Matty and Michelle go to my parents. They kneel at the feet of their kitchen chairs. Matty holds on to my dad and Michelle cries into my mother’s la
p while Ma strokes her hair in a way that she has never stroked mine. I take Michelle’s phone and try again and again to get to her voicemail but there’s still no signal. Michelle said she got his message before the planes hit and the phones went dead so she knew he was there. I throw the phone on the coffee table, and we all stare at it, knowing he’s in there, locked in this little plastic box, and that we can’t reach him.
“What did he say, Mish, tell me again what he said?” my dad asks her, for the fourth, fifth, tenth time.
She croaks, her voice swollen with grief, “He said, ‘Mishy, this is gonna be good.’ He said the guy was nice and he couldn’t believe the view. And that he was gonna take me up there one day. To see the top of the world, he said,” she repeats again for him. “ ‘Top of the fuckin’ world,’ he said,” and she sobs. And my dad cocks his head and listens like something in those words will give us a clue to where Frankie is really hiding.
But I just see Frankie slipping his phone into his pocket, turning around, putting out his hand for a strong, firm handshake with some other unnamed faceless man who is also about to die. I see him standing on top of the world minutes before I started running far below him, a few streets away.

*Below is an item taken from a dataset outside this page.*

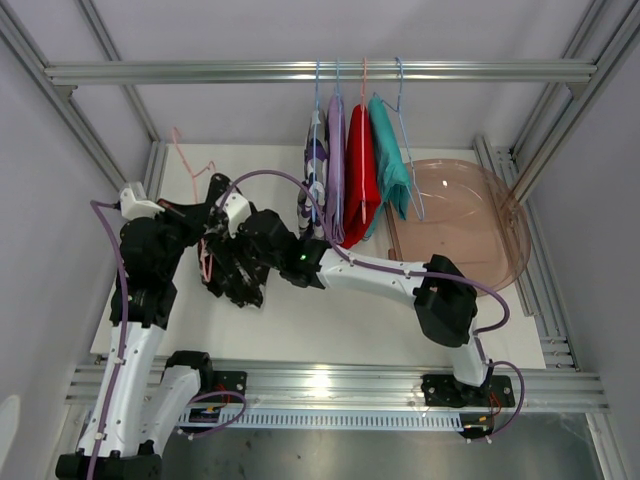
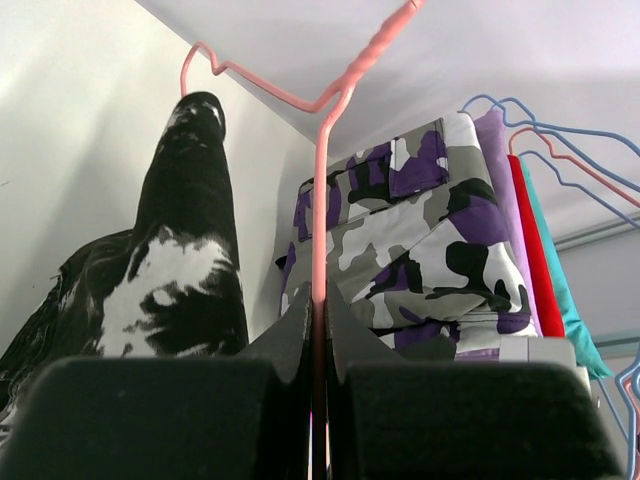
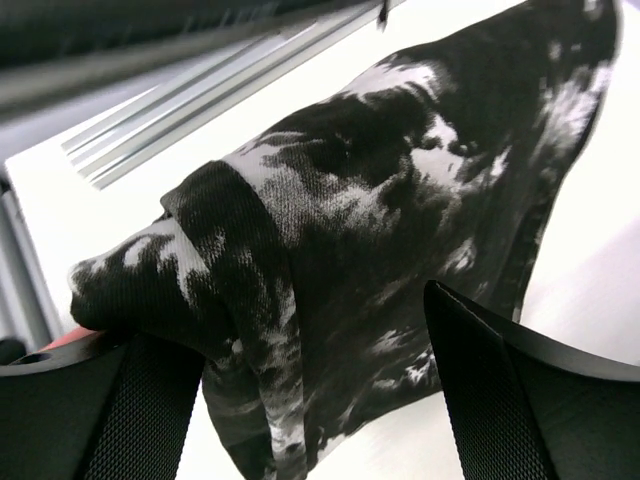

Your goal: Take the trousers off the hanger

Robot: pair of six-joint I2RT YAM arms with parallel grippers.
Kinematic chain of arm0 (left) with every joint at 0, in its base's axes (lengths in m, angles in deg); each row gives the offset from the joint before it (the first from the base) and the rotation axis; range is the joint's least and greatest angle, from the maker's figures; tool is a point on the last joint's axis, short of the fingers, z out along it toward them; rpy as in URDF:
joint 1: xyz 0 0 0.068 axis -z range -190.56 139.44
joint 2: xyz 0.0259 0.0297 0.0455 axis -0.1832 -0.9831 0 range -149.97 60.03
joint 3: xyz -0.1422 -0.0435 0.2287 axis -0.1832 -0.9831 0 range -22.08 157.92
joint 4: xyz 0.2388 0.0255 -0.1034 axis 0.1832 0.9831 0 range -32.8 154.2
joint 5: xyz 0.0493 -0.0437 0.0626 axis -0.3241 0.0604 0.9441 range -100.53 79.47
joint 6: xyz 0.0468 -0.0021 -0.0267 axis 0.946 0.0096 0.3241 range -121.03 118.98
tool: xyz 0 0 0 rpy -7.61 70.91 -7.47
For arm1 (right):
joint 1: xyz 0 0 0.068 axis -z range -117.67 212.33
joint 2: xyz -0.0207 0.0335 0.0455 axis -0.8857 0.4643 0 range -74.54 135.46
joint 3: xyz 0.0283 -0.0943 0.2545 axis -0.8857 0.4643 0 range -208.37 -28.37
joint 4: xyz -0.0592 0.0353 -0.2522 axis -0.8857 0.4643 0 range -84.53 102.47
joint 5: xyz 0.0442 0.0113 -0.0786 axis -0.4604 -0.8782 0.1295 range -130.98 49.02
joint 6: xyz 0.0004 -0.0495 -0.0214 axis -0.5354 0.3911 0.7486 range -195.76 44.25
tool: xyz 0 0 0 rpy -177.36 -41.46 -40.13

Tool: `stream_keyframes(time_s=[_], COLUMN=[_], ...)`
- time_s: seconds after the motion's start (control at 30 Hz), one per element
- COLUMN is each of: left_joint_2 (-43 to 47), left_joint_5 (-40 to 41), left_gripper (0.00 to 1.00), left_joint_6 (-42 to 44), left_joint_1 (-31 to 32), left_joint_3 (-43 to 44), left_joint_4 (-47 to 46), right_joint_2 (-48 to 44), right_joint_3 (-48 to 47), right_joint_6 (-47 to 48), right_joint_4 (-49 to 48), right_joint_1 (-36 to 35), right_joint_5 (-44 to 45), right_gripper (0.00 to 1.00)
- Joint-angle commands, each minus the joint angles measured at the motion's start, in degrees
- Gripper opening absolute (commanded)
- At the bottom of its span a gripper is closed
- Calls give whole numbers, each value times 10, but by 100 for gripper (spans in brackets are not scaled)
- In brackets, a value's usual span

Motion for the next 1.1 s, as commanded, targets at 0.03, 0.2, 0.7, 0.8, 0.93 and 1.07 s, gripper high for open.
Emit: stream_keyframes(time_s=[0.03,0.2,0.7,0.8,0.93,1.07], left_joint_2=[0,-3,1,-2,-5,-9], left_joint_5=[-24,-34,-43,-45,-46,-47], left_gripper=[0,0,0,1,0,1], left_joint_6=[-6,-7,-6,-6,-5,-6], left_joint_1=[-10,-10,-16,-16,-19,-20], left_joint_3=[-2,-4,-6,-6,-6,-6], left_joint_4=[-36,-39,-42,-42,-42,-42], right_joint_2=[22,34,42,42,34,18], right_joint_3=[-44,-44,-29,-38,-45,-50], right_joint_6=[5,11,-35,-30,-21,-7], right_joint_4=[-64,-100,-123,-112,-99,-85], right_joint_1=[7,8,32,32,32,30], right_joint_5=[47,62,33,32,36,44], right_gripper=[86,79,25,21,2,0])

Later I sit next to Ma. She holds the phone and I tell her he loves her because it’s too soon for the past tense. I put a hand on Matty’s shoulder. His white T-shirt, the curve of the muscle under the cotton; I cry out, but it feels like the sound came from someone else’s body.
Time keeps moving without us. Everything happens at once. Nothing happens at all. Harry quietly hands each of us a mug without making eye contact, not wanting to intrude on our grief. He puts one in my hand. All I can do is smell the whiskey fumes. I can’t swallow. It’s too strange to be living. To be breathing, drinking, crying. Involuntary actions are now deliberate. Step One. Breathe in. Step Two. Breathe out. Step Three. Blink.